Filter the listing and keep only the lines with the word "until".
++++++++++++++++++++
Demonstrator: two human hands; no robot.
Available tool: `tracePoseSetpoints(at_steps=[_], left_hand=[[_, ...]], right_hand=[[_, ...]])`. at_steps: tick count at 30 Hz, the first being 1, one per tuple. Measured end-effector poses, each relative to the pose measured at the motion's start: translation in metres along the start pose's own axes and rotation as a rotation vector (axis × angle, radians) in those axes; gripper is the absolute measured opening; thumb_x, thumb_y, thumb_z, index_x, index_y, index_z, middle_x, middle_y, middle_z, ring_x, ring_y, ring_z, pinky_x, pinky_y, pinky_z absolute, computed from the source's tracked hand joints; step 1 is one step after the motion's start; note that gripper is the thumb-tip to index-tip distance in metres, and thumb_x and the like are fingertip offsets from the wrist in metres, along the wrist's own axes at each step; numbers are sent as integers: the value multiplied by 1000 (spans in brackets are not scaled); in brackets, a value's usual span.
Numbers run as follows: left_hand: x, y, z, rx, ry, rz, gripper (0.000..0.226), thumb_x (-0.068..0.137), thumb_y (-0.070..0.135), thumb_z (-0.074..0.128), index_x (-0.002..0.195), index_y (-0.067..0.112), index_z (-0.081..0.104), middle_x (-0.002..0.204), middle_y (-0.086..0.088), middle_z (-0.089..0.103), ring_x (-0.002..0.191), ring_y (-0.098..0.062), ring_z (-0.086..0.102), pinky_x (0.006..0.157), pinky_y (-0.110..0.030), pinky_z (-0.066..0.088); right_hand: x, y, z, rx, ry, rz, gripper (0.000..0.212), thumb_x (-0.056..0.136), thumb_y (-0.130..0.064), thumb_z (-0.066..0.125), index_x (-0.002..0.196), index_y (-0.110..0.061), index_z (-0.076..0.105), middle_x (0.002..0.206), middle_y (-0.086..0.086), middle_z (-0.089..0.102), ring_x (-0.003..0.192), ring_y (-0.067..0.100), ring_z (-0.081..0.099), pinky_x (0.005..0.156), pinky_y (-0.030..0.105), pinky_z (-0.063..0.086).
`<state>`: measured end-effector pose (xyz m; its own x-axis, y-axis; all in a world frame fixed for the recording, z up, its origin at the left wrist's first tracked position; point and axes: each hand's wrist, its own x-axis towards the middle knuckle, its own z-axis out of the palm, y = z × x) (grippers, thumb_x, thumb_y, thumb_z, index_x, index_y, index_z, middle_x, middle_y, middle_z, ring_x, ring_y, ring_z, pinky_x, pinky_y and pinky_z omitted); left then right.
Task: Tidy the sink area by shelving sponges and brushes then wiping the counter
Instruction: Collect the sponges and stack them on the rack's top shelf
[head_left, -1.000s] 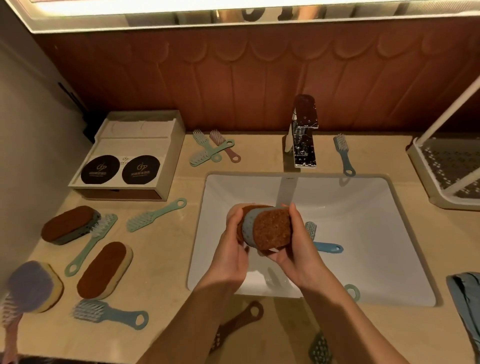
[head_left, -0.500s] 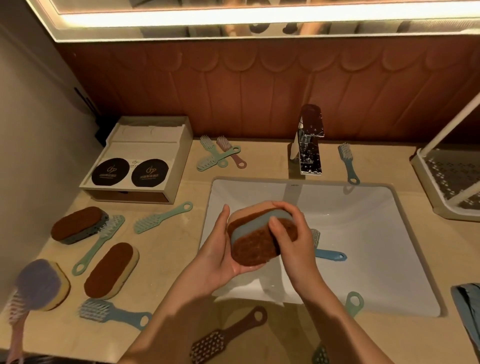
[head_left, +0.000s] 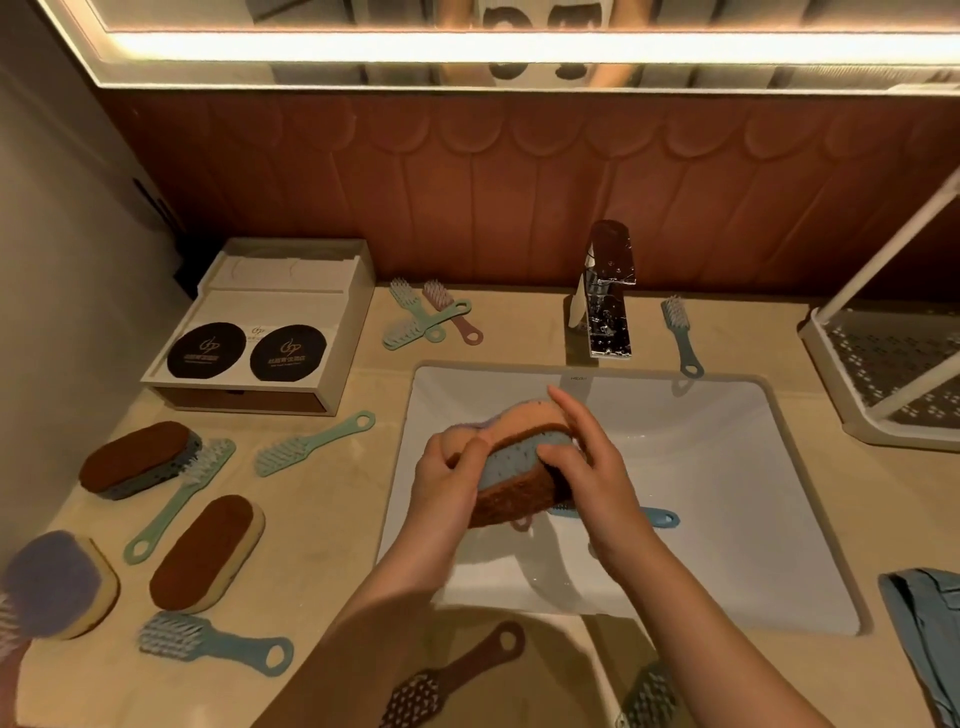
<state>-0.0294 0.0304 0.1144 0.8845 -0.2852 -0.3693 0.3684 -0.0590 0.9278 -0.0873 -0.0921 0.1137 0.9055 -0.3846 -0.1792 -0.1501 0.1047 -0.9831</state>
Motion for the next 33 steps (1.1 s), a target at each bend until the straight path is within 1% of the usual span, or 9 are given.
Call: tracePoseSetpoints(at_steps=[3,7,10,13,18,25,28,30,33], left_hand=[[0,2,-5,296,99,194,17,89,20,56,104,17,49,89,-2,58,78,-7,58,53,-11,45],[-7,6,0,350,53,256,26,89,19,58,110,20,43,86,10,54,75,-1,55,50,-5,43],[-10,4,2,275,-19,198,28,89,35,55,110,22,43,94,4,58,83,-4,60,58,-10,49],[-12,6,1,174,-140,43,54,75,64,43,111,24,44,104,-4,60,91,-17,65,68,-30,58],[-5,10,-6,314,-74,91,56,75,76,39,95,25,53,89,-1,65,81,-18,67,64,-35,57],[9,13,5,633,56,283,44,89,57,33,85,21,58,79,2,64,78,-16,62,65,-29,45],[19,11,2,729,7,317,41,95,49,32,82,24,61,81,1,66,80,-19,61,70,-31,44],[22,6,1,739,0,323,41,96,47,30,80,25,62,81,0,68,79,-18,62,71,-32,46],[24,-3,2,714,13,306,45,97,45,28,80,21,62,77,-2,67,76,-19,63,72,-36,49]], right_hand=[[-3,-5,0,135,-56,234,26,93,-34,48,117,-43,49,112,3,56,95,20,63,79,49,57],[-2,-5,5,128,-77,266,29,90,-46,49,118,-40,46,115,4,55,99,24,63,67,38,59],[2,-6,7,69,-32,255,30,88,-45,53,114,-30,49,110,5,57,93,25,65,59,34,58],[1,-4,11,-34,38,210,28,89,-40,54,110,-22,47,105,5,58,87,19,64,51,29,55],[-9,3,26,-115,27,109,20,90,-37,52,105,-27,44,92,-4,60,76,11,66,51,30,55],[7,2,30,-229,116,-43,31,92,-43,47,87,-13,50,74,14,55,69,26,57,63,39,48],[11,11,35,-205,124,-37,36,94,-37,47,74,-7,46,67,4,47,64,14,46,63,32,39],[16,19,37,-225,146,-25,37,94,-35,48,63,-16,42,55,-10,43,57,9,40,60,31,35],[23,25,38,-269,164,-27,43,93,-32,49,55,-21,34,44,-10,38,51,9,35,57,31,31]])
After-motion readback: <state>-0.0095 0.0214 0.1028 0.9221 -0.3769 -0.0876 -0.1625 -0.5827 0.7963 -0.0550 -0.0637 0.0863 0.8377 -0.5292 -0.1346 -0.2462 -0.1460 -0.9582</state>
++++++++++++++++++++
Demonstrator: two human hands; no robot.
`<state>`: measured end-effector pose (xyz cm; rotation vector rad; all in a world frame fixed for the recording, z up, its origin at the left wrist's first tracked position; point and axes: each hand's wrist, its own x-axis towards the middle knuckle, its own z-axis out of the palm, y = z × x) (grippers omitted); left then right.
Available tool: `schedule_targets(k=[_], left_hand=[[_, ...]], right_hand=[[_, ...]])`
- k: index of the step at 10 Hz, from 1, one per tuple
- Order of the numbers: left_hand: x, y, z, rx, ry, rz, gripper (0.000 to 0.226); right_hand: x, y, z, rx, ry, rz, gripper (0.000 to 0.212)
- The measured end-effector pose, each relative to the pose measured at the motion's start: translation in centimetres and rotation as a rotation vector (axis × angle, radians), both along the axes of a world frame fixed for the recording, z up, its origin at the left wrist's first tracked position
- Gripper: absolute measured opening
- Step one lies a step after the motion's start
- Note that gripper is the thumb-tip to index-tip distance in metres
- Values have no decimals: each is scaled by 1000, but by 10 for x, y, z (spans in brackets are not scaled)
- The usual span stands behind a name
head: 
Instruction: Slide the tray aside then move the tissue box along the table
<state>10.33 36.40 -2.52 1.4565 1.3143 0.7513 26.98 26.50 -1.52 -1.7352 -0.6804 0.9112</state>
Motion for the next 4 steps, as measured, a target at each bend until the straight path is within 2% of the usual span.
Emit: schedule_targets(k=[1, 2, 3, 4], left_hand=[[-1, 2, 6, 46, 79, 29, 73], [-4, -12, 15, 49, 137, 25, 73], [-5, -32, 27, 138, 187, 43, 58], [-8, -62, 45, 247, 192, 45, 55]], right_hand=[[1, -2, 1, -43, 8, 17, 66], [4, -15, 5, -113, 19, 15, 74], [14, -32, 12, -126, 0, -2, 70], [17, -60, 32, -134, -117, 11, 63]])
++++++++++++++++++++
▶ [SOLUTION TO THE EXERCISE]
Motion for the next 33 steps (1.1 s), a target at each bend until the straight path is within 1% of the usual span, or 9 are given.
Motion for the next 4 steps, as measured, a target at each bend until the straight path is within 2% of the usual span.

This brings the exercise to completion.